In my first semester of graduate school my professor was quick to tell us that there is no such thing as being just a teacher! The lessons we teach reach far beyond the classroom. This lesson changed my life!
The 7th grade was a year of unforgettable
memories. The ice cream socials, the
science fair, choir practice, and the spring spent in neon pick casts after
extensive surgery on my lower extremities. I knew that surgery was a solution
to the tightness of my hamstrings caused by cerebral palsy. However, the
process takes a physical and emotional toll on an individual. As I tried to fight the nervousness, my
temperature reached a boiling 101 degrees.
The heat of the moment gave me the chance to realize that that the
enthusiasm to overcome obstacles is entirely up to us.
I don’t remember much of going into the
operating room; it is the recovery that sticks in my mind like bubble gum stuck
to the bottom of a shoe. I spent a week in the hospital where the only
separation between the next patient and me was a thin white curtain. The noises
from her room echoed as if I were standing in a large empty house listening to
her speak. Mom lay beside me on a cot
that was as hard as rock. The taste of slimy no sugar added apple sauce mixed
with bitter white medicine was always present on my tongue. She eagerly crossed
off the days on the calendar until we could leave the hospital and find comfort
in sleeping in our own beds. I still had a long road ahead of me but the phrase
“home sweet home” takes on new meaning when you are caring for your daughter. It means even more to the daughter who didn’t quite
realize how rigorous the operation would be.
We
finally made it home after what seemed like forever. Our
dining room was tranfigured into my living space with my bed and a television. The scent of
fresh laundry detergent lingered as I held my blanket close. After all, I
couldn’t walk anywhere, especially upstairs.
I began to work with a physical therapist almost immediately, as it was
extremely important that I gain mobility. Otherwise, the operation would’ve
been useless. To complicate the situation , we would be moving to North
Carolina at the end of June.
I
remember the first time I tried to walk in the kitchen with the assistance of
my walker. Unfortunately, one of the wheels became stuck in a groove in the
tile, and I landed straight on my bottom.
Then there was that beautiful spring day when I was once again strong
enough to go watch my sister play soccer. I was her biggest fan. It made me
even more proud to make it to my favorite restaurant for mint chocolate chip
ice cream and peanut butter cups until an old woman looked at me and said,
“She’s much too young to need a walker.”
I
was red in the face as I rushed to the door. I had worked endlessly to gain the
physical strength and confidence to leave home. As far as everyone besides the
old lady was concerned, I was moving like the motor of a new car. Soon the
casts would come off and there would be no more digging inside them to scratch
an itch with a pencil eraser.
As
time passed, I felt comfortable enough to walk on my cast. I bragged to family
and friends that I would be the new and improved walking Julie when the casts
came off. Smiles and laugher surrounded me as I celebrated success with loved
ones. I entered the hospital with excitement rather than with the nervousness
that had caused my fever on the day of surgery.

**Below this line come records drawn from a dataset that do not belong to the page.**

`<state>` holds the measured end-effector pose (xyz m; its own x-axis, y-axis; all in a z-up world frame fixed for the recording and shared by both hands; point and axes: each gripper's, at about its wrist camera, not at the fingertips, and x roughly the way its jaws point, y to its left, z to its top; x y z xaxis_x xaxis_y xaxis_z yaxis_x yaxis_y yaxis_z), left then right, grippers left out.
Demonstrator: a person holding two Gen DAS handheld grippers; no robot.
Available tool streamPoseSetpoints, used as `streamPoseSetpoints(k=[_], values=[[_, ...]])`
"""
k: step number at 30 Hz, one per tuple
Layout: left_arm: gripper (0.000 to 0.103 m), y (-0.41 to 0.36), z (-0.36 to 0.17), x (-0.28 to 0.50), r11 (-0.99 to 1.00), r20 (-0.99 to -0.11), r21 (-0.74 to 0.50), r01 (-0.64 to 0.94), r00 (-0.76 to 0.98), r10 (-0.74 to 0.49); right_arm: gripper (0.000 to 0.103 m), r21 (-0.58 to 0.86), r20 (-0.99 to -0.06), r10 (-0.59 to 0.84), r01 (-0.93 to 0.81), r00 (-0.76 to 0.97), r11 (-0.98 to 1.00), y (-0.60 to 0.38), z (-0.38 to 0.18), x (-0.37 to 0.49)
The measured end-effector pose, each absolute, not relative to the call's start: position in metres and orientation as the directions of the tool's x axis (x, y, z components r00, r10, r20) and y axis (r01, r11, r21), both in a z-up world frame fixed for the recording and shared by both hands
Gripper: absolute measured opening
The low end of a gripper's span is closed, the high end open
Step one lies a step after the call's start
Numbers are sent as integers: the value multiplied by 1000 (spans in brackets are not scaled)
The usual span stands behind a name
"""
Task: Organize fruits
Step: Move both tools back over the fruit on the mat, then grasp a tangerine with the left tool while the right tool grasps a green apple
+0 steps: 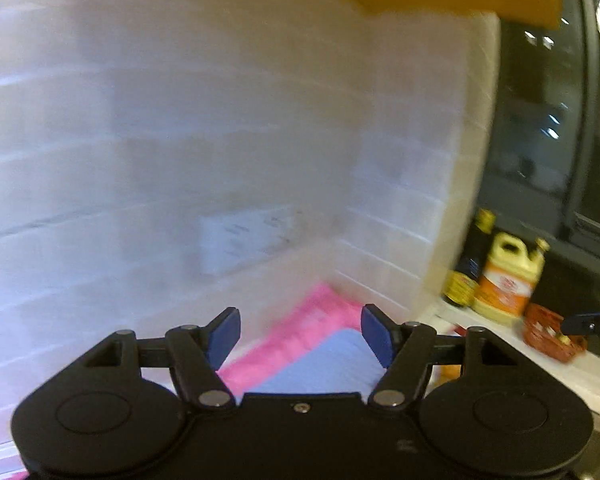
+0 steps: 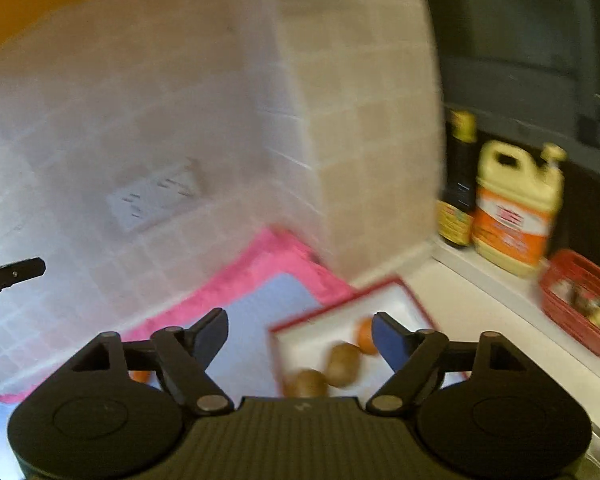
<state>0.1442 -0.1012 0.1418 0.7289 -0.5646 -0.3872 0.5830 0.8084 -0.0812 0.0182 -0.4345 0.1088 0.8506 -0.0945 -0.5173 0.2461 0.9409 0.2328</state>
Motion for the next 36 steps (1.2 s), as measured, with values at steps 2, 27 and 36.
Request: streamPoseSetpoints(k=[2,27,36], values=[[79,-73,146,136,837,-369,-74,542,765,-528,87,251,-495,-46,193,868,949,-414,114,29],[80,-40,-75,254,837,-709,-334,433,470,-526,80,240,-802,144,91,580,966,-247,-88,183],[80,-95,-124,293,843,-775,-297,449,403,-488,78,241,-830,139,122,540,963,-245,-121,192]])
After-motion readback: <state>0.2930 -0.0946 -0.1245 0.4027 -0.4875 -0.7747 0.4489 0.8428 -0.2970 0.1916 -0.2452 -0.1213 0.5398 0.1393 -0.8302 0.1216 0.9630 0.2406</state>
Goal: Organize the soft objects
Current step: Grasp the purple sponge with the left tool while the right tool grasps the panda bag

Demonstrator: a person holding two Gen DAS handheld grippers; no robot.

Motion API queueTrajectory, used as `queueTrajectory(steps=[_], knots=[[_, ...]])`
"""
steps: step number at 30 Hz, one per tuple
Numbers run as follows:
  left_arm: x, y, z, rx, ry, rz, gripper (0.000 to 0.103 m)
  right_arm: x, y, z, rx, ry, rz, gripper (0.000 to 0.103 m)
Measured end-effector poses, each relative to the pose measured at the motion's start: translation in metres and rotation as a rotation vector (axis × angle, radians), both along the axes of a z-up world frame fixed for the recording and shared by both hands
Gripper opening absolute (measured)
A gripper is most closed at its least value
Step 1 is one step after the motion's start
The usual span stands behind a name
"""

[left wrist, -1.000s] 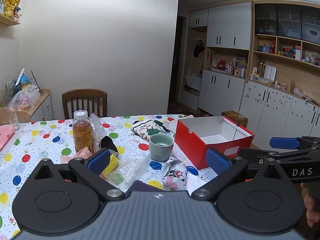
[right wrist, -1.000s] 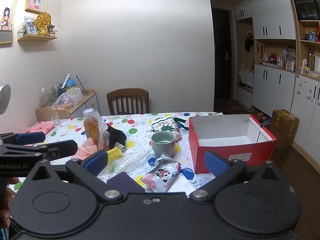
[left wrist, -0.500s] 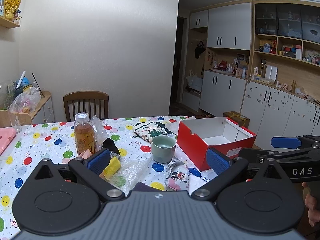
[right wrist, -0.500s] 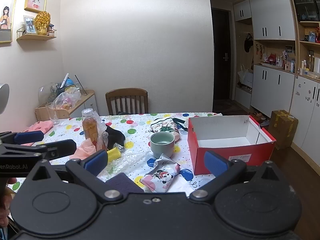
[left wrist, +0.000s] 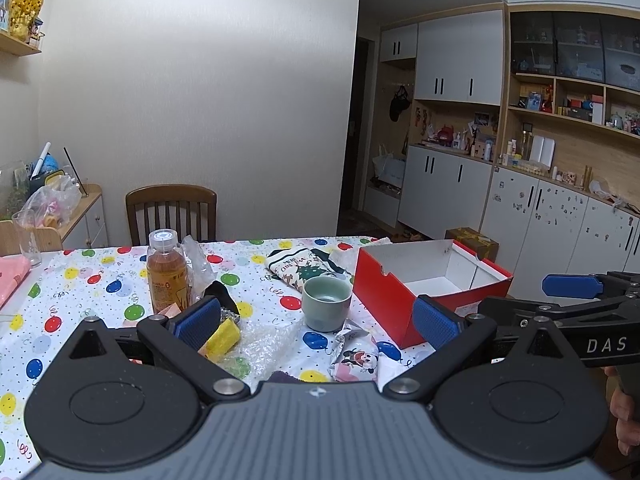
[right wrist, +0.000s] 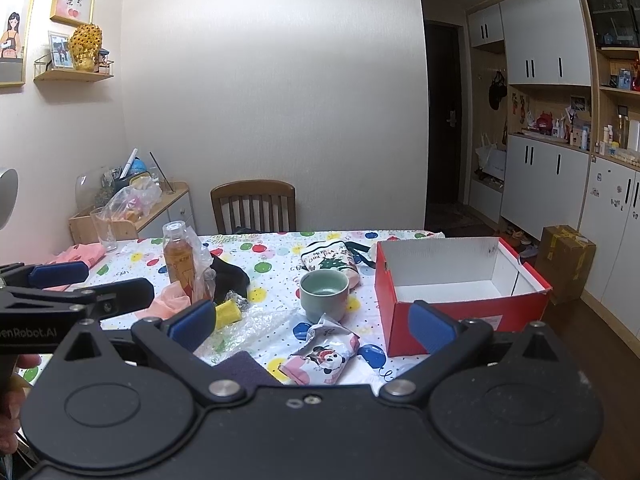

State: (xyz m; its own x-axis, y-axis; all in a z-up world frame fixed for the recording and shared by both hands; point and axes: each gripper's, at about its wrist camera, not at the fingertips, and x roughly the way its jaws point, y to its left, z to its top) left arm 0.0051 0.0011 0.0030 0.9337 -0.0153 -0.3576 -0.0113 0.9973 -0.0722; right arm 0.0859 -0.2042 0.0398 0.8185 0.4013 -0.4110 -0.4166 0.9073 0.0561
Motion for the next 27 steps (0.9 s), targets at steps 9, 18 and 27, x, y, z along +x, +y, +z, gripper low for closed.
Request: queueTrajectory(steps=[9, 18, 27], knots=[[0.006, -0.004, -0.001, -0.015, 0.002, -0.002, 0.103, 0.003, -0.001, 0.0, -0.008, 0.001, 0.004, 0.103], [0.031, -0.002, -0.012, -0.045, 0.042, -0.006, 0.103, 0.026, -0.003, -0.011, -0.015, 0.039, 0.018, 0.103], [0.075, 0.007, -0.035, -0.037, 0.14, 0.023, 0.103, 0.075, -0.003, -0.036, -0.015, 0.147, 0.07, 0.103]])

I would be able to walk
“normally.” That’s what I thought, anyway, until I took my first awkward step
onto the parking lot pavement. My leg was numb and stiff; it hurt to move again
even after all the improvement that I had made. I thought it could not get worse, but it
did.
I had just finished a short walk down the
sidewalk with my physical therapist. However; short doesn’t always mean
simple. It takes determination to move
when you’re that weak. There was
always the constant reminder to pick up my feet. My reward for a job well done
was the feeling of happiness that consumed me. I was scheduled to return to
school the next day. The joy of being a student is what I missed most, and that
was truly the only thing I wanted. I sat patiently on the stairs as my
therapist discussed my session with my mom, and toward the end of the
conversation, we all spoke of my eagerness to return to school. However, my PT
questioned as to whether I had tried to put a sneaker on my foot. This was a
thought that hadn’t crossed my mind. Nonetheless, Mom went to get me a pair of
tennis shoes. I took the shoe from her
and clutched my ankle as I always do, guiding my foot in the downward motion.
It was like pulling teeth. I began to cry, and giving me a hug, she took the
shoe back from me thinking that if she loosened the laces, it might be easier.
So, I wiped the tears from my eyes and started again. This time tears fell like rain from the sky.
I managed to walk upstairs gripping the railing as if it was going to become
detached from the wall. I wailed for an hour, and then just laid on my bedroom
floor in silence.
My thoughts weren’t directed toward
anyone in my family, but rather toward my middle school principal who had
always talked about setting goals and creating high expectations for ourselves
as individuals. I distinctly remembered him sharing his personal success of
writing down goals. In fact, to this day I still recall him pulling out an
index card from his pocket and reciting his goals to us as young 7th
graders. So, I pulled an index card from my desk and wrote my first goal in
gigantic letters. SMILE! If I could do
that, then certainly the rest of my journey would be easy. I won’t let my
challenges defeat me, but instead I will defeat them.